• **Problem requirements**: Reproduce exactly the lines below from the one containing "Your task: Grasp" through the one containing "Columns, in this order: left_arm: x", including both, and nothing else.

*** Block opens ***

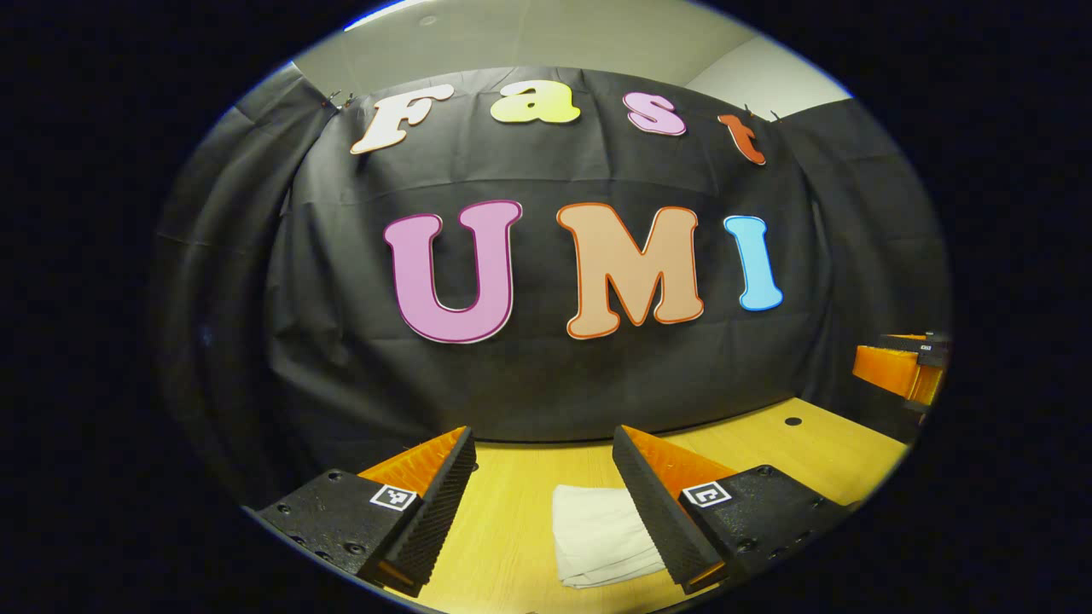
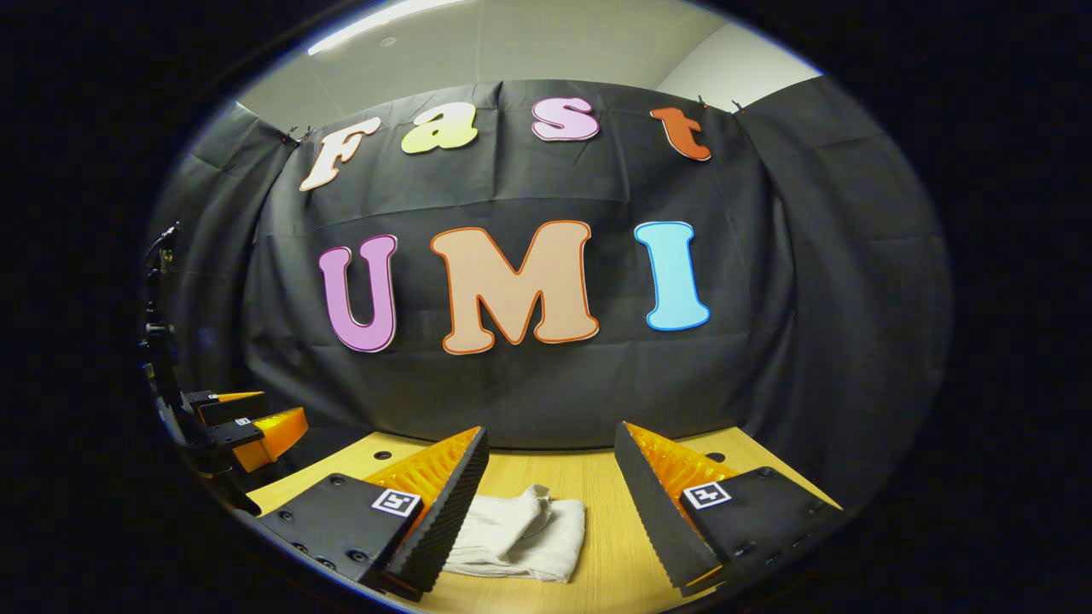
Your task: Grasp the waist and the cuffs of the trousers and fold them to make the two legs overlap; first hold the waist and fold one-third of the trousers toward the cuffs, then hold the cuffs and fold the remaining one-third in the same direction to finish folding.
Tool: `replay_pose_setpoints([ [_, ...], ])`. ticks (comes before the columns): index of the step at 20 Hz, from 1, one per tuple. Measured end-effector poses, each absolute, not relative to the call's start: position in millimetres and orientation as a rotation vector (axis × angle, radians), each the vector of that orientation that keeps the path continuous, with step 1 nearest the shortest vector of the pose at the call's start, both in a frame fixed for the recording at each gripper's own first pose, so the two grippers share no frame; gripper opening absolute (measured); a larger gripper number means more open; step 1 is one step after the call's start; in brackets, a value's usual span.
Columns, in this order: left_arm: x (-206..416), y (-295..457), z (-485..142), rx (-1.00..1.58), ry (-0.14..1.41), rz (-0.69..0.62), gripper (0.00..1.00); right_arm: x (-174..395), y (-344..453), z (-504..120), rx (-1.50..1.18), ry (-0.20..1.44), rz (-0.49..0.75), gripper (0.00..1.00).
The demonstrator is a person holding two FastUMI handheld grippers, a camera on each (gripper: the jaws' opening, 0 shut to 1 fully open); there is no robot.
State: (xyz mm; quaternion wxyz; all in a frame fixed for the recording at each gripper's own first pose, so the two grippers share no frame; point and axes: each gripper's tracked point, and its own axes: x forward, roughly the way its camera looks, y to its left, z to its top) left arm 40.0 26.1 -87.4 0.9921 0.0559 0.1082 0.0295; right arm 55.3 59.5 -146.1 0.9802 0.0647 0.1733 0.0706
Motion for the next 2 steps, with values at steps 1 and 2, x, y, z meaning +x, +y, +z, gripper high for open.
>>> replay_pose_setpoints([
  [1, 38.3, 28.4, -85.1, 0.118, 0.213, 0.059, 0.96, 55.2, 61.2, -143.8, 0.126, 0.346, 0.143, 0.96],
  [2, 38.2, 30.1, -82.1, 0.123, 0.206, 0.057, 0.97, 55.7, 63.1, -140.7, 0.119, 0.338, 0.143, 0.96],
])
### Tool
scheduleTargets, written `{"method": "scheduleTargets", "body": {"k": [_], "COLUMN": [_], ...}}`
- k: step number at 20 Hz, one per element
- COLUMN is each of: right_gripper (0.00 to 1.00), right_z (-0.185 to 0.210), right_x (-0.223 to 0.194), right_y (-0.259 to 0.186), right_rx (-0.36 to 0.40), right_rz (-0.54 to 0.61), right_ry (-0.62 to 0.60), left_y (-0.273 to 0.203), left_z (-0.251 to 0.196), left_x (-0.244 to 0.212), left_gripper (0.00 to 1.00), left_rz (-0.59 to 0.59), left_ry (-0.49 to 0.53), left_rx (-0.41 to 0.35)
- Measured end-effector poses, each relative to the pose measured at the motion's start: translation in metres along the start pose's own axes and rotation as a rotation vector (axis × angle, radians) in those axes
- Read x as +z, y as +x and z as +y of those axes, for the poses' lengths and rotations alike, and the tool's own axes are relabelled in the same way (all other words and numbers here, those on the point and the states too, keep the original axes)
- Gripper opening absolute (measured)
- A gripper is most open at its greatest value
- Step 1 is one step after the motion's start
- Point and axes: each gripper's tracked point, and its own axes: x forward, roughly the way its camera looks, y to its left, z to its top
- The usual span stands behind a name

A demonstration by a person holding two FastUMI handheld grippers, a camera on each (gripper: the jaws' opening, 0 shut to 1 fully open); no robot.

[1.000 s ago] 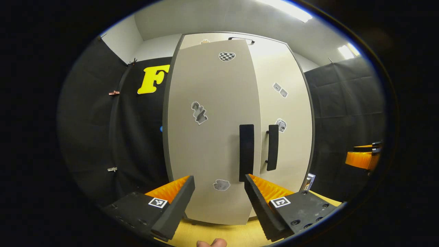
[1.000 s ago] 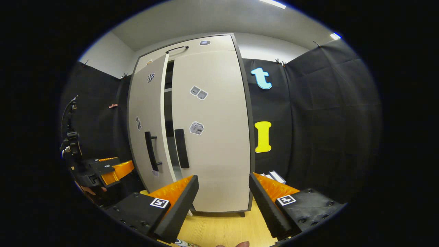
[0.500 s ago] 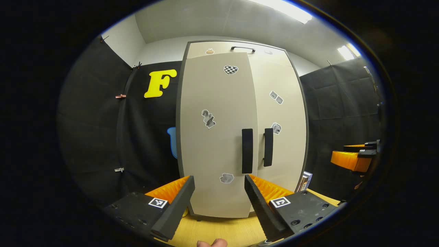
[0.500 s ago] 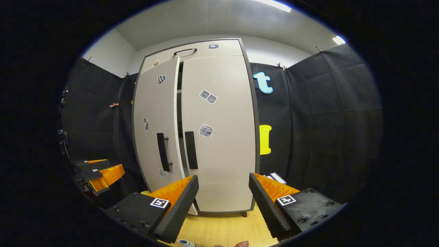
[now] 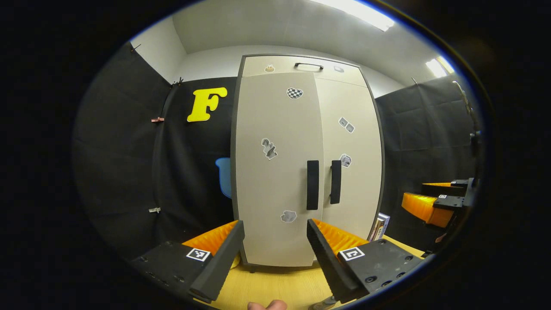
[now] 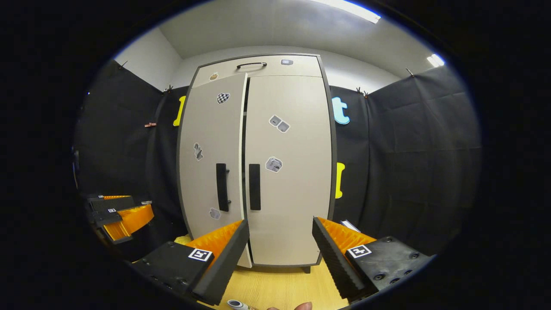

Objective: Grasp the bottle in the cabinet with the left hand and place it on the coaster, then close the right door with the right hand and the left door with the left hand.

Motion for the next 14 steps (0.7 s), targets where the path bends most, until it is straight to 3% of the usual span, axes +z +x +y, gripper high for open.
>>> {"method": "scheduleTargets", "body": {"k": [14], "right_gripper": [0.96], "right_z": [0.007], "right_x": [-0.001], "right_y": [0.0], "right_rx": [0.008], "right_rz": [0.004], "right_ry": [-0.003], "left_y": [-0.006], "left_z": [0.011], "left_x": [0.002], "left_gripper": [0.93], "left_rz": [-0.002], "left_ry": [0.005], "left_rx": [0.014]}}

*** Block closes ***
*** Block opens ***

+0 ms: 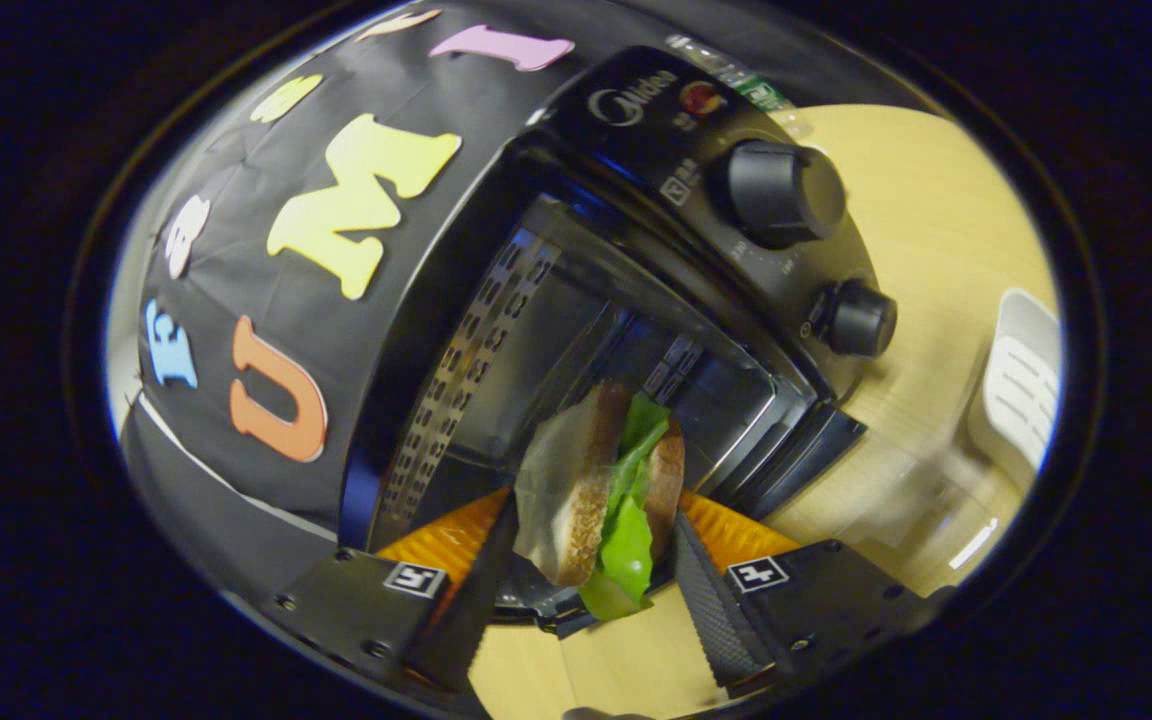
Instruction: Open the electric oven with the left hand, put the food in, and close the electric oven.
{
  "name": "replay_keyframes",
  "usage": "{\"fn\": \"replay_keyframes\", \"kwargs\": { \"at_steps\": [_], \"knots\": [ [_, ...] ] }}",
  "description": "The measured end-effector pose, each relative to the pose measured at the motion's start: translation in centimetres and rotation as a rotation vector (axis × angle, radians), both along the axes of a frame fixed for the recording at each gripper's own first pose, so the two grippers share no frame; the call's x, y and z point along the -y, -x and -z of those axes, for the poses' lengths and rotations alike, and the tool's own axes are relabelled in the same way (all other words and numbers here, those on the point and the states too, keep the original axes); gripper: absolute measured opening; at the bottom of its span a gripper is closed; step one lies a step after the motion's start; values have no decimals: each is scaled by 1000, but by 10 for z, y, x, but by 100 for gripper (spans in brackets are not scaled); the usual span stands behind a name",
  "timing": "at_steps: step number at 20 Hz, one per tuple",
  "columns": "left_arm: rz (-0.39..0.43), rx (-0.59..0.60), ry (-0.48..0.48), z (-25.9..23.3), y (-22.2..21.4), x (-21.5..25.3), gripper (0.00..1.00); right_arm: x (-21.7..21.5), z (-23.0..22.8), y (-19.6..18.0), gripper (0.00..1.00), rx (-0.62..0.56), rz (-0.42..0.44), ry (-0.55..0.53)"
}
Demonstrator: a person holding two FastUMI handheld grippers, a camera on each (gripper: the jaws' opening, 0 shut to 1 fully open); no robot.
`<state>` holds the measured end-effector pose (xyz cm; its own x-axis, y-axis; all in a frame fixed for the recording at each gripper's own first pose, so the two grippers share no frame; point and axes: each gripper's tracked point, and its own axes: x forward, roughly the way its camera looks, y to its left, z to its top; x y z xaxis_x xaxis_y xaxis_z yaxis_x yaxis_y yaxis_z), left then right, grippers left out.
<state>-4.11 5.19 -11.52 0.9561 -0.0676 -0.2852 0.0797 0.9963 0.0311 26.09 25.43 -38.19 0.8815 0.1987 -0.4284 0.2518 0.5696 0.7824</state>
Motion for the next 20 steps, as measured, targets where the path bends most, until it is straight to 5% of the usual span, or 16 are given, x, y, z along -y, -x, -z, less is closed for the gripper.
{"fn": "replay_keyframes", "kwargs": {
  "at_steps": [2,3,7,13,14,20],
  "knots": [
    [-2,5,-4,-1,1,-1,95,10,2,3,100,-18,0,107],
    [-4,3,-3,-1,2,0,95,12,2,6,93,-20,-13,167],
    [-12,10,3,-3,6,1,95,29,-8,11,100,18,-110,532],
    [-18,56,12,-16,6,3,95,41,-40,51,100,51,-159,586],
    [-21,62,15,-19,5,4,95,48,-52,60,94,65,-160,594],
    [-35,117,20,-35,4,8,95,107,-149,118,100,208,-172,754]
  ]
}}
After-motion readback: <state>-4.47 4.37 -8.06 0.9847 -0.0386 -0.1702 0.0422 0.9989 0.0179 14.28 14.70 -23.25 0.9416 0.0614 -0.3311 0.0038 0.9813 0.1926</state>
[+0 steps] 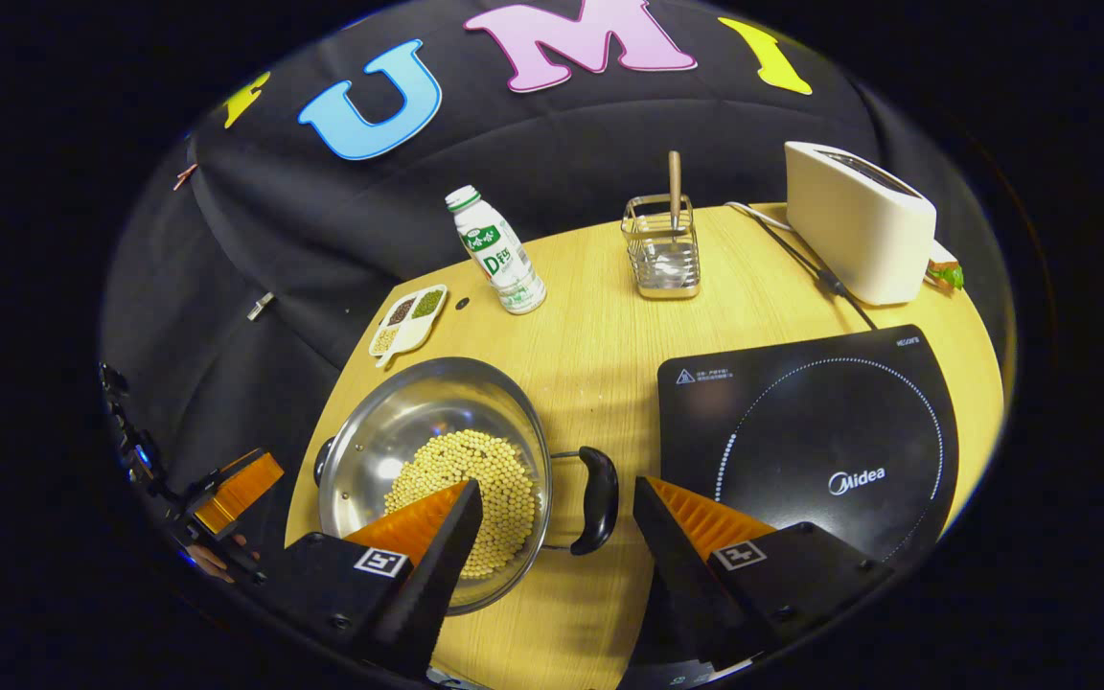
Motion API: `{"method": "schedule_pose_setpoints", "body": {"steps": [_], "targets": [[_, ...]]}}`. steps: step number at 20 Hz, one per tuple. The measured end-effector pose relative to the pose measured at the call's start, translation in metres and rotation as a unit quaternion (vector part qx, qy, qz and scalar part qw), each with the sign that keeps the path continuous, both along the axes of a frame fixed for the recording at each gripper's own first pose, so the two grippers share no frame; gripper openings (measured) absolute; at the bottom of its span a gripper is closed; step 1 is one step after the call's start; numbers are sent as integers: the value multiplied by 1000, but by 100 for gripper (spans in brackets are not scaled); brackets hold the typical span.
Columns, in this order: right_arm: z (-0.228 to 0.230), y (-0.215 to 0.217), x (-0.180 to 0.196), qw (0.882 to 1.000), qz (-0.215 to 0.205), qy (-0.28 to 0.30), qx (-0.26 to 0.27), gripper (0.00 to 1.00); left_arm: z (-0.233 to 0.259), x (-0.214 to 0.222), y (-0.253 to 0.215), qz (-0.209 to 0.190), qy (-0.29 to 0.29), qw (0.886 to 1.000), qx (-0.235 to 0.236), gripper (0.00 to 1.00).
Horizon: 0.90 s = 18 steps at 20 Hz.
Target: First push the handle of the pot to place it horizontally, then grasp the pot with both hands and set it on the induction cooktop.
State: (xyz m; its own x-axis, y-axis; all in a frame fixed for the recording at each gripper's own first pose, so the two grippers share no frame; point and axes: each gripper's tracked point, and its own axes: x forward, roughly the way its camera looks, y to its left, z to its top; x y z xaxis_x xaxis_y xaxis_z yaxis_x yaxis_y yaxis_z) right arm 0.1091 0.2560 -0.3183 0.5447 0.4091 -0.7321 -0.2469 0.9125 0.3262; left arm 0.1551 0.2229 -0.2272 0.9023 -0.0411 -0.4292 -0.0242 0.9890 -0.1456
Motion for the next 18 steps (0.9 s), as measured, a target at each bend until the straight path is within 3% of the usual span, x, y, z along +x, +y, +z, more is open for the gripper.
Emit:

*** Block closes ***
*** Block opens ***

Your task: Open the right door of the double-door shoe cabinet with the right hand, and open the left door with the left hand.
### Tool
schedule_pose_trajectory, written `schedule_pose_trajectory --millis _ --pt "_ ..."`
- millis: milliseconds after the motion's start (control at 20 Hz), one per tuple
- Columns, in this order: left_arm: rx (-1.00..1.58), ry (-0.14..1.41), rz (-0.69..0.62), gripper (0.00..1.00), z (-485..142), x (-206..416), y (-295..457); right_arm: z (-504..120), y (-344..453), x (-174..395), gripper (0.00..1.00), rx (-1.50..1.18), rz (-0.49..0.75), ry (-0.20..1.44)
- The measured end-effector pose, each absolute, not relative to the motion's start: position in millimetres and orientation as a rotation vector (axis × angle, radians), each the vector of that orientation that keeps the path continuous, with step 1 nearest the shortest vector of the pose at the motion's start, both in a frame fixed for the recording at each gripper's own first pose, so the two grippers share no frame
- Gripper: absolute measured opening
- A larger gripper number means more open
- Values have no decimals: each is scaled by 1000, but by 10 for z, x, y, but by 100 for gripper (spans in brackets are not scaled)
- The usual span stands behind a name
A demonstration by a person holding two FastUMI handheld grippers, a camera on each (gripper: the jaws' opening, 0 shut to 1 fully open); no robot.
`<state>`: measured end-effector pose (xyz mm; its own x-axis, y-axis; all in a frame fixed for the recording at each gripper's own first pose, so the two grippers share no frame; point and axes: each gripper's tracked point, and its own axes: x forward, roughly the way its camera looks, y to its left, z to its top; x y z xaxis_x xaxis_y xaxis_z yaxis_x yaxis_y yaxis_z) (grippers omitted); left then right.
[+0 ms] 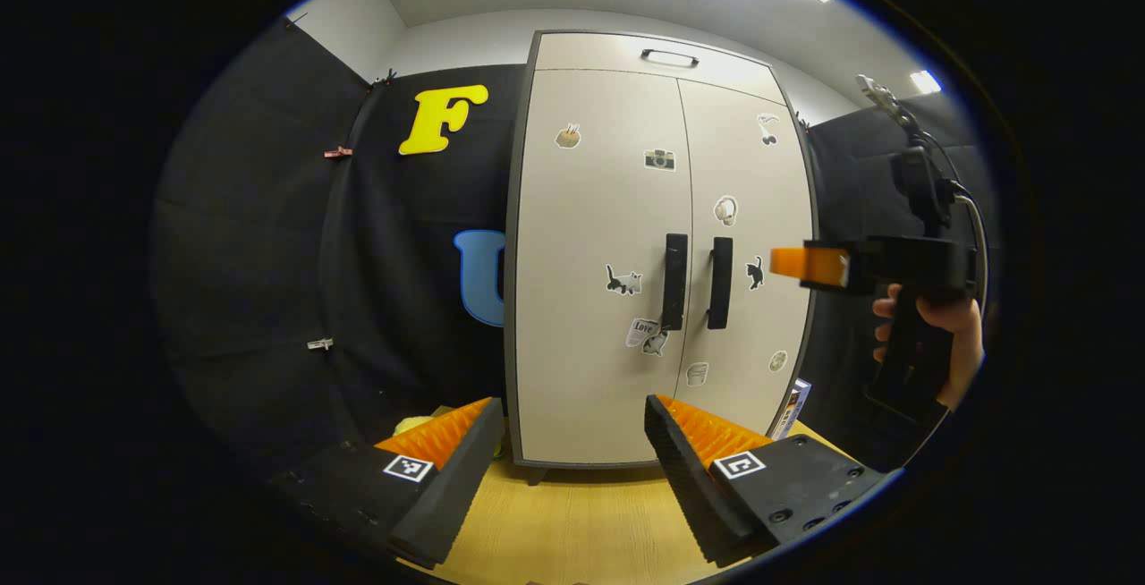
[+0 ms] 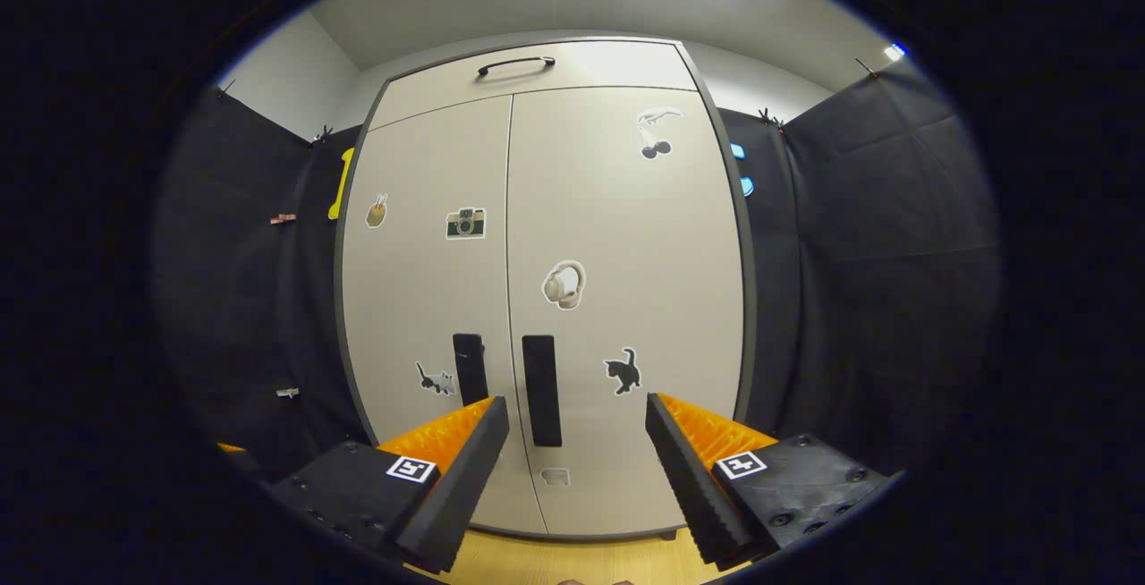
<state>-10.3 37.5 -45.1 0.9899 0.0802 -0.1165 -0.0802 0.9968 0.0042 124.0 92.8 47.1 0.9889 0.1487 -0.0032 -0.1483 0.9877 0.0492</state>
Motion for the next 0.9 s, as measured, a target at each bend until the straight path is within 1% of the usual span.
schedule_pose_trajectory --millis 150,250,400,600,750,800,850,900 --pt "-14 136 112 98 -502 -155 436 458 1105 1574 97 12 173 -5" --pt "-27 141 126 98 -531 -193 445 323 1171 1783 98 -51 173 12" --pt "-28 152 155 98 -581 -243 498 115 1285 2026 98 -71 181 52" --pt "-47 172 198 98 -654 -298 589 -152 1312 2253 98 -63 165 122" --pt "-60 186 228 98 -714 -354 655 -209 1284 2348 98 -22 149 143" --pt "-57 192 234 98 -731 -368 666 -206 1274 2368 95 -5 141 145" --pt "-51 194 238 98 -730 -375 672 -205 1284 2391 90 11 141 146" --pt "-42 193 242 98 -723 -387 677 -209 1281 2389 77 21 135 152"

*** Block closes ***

• **Answer space**:
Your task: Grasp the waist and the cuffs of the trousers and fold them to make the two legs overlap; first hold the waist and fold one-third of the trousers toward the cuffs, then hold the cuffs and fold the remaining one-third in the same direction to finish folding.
Tool: `replay_pose_setpoints([ [_, ...], ])`. ticks (comes before the columns): index of the step at 20 Hz, from 1, one per tuple. Measured end-effector poses, each absolute, not relative to the call's start: position in millimetres and orientation as a rotation vector (axis × angle, radians), each the vector of that orientation that keeps the path continuous, with step 1 nearest the shortest vector of the pose at the call's start, both in a frame fixed for the recording at each gripper's own first pose, so the two grippers share no frame; gripper opening absolute (measured); a larger gripper number means more open; step 1 is one step after the call's start; in brackets, a value's usual span.
Columns, in this order: left_arm: x (-206..416), y (-295..457), z (-485..142), rx (-1.00..1.58), ry (-0.14..1.41), rz (-0.69..0.62), gripper (0.00..1.00); right_arm: x (-174..395), y (-344..453), z (-504..120), rx (-1.50..1.18), ry (-0.20..1.44), rz (-0.49..0.75), gripper (0.00..1.00).

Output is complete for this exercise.